Membres identifiés du Cancéropôle Est :
Pr BRONOWICKI Jean-Pierre


Tous les auteurs :
Bonny C, Fontaine H, Poynard T, Hezode C, Larrey D, Marcellin P, Bourliere M, Bronowicki JP, Merle P, Zarski JP, Sapey T, Guillemard C, Ughetto S, Henquell C, Nicolas C, Roche C, Randl K, Bommelaer G, Abergel A

Résumé

AIM: To assess the rate of sustained virological response in naive hepatitis C virus-type 5 patients treated by standard interferon or pegylated-interferon [corrected] (peg-interferon) and ribavirin combination for 48 weeks. PATIENTS AND METHODS: A total of 87 hepatitis C virus patients were included from 12 centres in France; 28 patients received interferon plus ribavirin and 59 were treated with peg-interferon plus ribavirin. RESULTS: Baseline characteristics were: mean age 58 +/- 11 years, sex ratio 1, 66% had metavir fibrosis score >or=F2, 21% were cirrhotics and 53% had pretherapeutic viral load >or=800,000 IU/mL. Sustained virological response was achieved in 64% and 58% of hepatitis C virus-5 patients treated with interferon and peg-interferon, respectively (NS).
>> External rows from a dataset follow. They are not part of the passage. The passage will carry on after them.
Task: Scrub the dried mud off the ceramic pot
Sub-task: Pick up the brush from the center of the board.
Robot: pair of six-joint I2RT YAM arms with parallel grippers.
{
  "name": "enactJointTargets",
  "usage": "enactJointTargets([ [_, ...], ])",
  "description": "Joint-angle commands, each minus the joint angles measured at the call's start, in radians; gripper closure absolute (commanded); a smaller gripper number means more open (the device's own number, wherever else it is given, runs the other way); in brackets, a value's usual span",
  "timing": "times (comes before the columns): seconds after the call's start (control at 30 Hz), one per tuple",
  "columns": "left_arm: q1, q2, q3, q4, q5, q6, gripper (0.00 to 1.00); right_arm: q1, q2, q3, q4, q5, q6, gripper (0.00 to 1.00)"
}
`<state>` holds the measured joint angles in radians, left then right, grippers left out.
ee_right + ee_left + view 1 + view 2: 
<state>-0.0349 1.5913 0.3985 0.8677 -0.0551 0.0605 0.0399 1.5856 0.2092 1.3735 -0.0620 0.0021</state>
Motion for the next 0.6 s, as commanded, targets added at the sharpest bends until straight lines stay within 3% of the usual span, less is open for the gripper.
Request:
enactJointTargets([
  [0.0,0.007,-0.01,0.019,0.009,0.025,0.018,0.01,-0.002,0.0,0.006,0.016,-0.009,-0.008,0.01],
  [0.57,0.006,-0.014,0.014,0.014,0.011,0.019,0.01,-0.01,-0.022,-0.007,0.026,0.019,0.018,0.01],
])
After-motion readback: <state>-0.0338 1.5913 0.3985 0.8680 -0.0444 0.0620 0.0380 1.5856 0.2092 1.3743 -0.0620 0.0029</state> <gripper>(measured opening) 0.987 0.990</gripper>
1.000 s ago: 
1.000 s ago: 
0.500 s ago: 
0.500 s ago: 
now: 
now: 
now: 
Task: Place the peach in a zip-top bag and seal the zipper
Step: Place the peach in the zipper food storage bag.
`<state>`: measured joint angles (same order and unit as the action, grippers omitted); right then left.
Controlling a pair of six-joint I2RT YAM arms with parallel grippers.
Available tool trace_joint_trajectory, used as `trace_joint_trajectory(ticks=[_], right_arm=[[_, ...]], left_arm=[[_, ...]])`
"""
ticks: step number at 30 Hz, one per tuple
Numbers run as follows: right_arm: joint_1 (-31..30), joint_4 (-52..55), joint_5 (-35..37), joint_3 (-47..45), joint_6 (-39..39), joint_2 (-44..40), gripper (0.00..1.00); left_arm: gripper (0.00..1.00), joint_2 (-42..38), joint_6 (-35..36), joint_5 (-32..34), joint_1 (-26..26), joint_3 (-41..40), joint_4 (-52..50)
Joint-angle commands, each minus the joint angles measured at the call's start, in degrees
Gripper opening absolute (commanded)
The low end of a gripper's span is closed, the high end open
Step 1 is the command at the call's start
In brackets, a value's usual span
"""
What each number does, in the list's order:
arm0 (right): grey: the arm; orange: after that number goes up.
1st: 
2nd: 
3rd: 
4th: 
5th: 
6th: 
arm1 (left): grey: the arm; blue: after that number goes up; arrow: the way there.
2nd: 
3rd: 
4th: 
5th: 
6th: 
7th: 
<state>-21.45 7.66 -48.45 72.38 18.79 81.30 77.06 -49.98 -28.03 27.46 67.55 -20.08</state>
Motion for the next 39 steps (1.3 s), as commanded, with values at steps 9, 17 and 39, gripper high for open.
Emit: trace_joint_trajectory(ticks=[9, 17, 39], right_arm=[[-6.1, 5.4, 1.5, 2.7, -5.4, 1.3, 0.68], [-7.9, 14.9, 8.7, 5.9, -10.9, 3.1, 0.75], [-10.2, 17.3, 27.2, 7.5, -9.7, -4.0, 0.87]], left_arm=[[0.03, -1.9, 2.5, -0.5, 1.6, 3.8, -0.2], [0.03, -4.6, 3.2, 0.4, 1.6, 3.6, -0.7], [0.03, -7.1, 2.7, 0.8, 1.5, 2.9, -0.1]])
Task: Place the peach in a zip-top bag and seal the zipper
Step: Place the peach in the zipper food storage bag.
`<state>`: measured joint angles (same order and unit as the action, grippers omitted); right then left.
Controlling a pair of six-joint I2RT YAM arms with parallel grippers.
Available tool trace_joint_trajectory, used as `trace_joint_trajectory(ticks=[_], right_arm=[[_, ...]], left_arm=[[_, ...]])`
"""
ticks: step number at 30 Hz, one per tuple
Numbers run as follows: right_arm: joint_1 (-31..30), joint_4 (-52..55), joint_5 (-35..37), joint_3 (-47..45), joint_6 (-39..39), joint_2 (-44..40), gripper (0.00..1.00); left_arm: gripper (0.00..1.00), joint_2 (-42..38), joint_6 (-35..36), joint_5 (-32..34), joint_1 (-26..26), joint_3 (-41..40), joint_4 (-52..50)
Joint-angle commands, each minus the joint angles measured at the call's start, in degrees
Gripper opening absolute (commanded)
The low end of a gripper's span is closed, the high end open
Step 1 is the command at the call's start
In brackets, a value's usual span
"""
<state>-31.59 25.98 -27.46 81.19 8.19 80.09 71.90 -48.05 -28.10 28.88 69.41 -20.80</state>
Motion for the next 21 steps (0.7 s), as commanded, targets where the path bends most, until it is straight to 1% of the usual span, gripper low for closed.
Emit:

In adherent patients, sustained virological response was obtained in 75% of patients. Sustained virological response in hepatitis C virus-5 patients (60%) was significantly higher than sustained virological response in hepatitis C virus-1 patients (37%) (P = 0.0499) and not significantly different from sustained virological response in hepatitis C virus-2-3 patients (63%) (P = 0.8098). CONCLUSIONS: Combination therapy is effective in 60% of hepatitis C virus-5-infected patients. Sustained virological response seems better in hepatitis C virus-5 patients than in hepatitis C virus-1 patients, and is similar to that of hepatitis C virus-2-3 patients. More studies are needed to determine optimal duration of treatment in hepatitis C virus-5 patients.

Référence

Aliment Pharmacol Ther. 2006 Aug 15;24(4):593-600.